Vier Zürcher Parlamentarierinnen wollten vom Stadtrat wissen: Dürfen Frauen in Hallenbädern oben ohne schwimmen? Der Stadtrat hat nun geantwortet: Alle Badegäste dürfen nicht nur im Sommer in der Badi, sondern auch in Hallenbädern mit nacktem Oberkörper baden. Beobachter-Rechtsexpertin Nicole Müller erklärt, wie nackte Brüste juristisch geregelt sind.

Überrascht die Antwort des Stadtrats?
Nein, sie entspricht meiner juristischen Einschätzung. Denn aus meiner Sicht kann man es den Frauen grundsätzlich nicht verbieten, das Gleiche zu tun wie Männer. Das heisst eben auch: ohne Oberteil baden.


Wer legt das fest?
Die Bundesverfassung. Artikel 8 Absatz 3 erster Satz verbietet es, dass Menschen aufgrund ihres Geschlechts unterschiedlich behandelt und dadurch benachteiligt werden.

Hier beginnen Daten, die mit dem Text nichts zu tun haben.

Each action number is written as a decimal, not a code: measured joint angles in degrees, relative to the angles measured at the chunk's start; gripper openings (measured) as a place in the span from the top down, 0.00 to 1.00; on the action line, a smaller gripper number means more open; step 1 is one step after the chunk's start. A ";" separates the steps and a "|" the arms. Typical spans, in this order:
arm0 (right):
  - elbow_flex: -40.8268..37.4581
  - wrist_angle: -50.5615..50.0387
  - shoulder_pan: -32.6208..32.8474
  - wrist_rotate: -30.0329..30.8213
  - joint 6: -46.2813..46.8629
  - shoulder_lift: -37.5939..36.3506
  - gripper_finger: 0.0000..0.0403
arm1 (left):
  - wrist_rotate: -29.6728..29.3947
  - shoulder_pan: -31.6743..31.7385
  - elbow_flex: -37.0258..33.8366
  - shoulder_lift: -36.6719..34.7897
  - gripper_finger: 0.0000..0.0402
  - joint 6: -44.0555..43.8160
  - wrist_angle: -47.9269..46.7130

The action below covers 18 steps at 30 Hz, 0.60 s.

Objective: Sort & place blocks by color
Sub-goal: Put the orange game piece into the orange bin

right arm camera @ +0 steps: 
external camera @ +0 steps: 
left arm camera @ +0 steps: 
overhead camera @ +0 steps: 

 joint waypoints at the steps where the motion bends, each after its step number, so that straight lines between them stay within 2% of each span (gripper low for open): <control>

Zu dieser Bestimmung hat das Bundesgericht eine strikte Rechtsprechung: Männer und Frauen müssen in allen Bereichen gleich behandelt werden, und zwar «ohne Rücksicht auf gesellschaftliche Verhältnisse und Vorstellungen».

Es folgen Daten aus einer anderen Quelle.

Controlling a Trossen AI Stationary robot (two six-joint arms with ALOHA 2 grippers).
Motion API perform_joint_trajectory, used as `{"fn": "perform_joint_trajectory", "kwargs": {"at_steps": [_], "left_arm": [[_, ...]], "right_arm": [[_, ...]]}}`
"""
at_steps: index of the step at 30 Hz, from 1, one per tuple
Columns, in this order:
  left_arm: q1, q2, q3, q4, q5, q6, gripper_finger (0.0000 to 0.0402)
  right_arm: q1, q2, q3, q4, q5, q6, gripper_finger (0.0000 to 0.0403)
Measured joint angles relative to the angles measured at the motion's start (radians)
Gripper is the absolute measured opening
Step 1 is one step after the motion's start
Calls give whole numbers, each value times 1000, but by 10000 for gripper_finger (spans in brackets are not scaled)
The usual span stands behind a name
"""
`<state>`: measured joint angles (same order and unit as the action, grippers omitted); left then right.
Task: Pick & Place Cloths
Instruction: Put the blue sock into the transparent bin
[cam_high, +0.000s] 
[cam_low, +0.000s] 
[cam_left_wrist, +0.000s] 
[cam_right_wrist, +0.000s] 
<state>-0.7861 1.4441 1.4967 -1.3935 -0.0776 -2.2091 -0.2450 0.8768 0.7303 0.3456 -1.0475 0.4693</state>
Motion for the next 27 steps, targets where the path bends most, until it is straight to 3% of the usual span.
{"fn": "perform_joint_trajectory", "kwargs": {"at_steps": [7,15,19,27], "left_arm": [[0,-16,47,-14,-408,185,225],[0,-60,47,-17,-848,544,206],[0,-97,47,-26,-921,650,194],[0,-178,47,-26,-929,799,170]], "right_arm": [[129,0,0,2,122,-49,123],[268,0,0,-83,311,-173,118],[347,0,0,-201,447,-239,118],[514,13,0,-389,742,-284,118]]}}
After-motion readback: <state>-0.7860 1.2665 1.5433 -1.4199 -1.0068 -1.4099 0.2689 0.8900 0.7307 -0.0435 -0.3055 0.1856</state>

Es spielt also keine Rolle, wenn jemand halbnackte Frauen unanständig findet?
Ganz genau. Für ein Oben-ohne-Verbot genügt es nicht, dass nackte Brüste jemanden stören. Laut dem obersten Gericht dürfen Männer und Frauen nur dann unterschiedlich behandelt werden, «wenn auf dem Geschlecht beruhende biologische oder funktionale Unterschiede eine Gleichbehandlung absolut ausschliessen». Es braucht einen zwingenden biologischen oder funktionalen Grund, der verlangt, dass Brüste bedeckt werden müssen. Ich kann mir keinen vorstellen. Aber endgültig klar ist das nicht.


Warum nicht?
Weil es dazu noch keine Gerichtsentscheide gibt. Eine Rechtsfrage gilt erst als geklärt, wenn das Bundesgericht entschieden hat. Und auch sonst habe ich keine Texte von Juristinnen und Juristen gefunden, die sich mit dem Thema befassen. Wenn dazu jemals eine juristische Abhandlung oder ein Gerichtsentscheid rauskommt, wird es spannend.


Was bedeutet die Antwort für die übrige Schweiz?
Vielleicht folgen andere Kantone dem Beispiel, wenn entsprechende Anfragen aus der Bevölkerung kommen. Immerhin ist es die erste Aussage von offizieller Seite.